I’m confused by those who say that Obama’s eight years have been disastrous. When he took office in 2008, we were suffering from two Bush administrations, and the U.S. was teetering on the edge of another Great Depression with a double-digit jobless rate and Middle-Eastern wars from which we couldn’t seem to extricate ourselves. Eight years later, our economy is back to stability and the unemployment rate is around 5%. Nearly all Americans are now living a better life than they had eight years ago. This was accomplished despite a Republican majority in both Houses that was almost entirely obstructionist.
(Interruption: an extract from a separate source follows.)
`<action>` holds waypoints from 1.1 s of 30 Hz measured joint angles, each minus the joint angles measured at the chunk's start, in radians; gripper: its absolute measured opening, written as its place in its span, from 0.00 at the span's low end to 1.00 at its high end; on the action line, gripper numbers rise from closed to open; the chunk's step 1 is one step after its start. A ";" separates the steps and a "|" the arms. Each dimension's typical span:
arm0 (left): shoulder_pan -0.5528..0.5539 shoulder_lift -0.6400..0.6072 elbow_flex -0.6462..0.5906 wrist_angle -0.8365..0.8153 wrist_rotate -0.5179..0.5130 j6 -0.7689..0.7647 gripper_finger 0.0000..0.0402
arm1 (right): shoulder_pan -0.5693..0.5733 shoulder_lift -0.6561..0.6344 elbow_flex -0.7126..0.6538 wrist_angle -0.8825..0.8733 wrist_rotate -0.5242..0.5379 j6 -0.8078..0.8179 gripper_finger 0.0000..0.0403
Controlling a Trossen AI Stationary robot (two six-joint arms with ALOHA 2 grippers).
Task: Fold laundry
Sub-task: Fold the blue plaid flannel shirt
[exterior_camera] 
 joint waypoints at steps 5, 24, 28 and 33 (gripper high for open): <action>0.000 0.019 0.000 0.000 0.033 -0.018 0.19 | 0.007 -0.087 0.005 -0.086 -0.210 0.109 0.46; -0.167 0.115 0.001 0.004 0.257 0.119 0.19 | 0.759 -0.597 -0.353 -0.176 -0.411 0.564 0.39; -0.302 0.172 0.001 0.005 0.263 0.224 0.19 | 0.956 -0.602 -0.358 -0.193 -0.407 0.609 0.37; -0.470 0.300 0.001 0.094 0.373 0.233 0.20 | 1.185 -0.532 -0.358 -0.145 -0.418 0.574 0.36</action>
Granted, we are still too much involved in the Middle-East, but no president could have gotten us disengaged from fighting the Islamist terrorist groups that threaten us and most of the rest of the world. And now, before he steps down, Barack Obama has the opportunity to implement a new WPA that would bring the unemployment rate even lower than it is now, that would repair an infrastructure that’s in dire need of repair. And the Republicans would probably hate him for doing so. And, if we’re not very careful, we might elect a man who could virtually destroy us as a nation and world leader. That man is Donald Trump.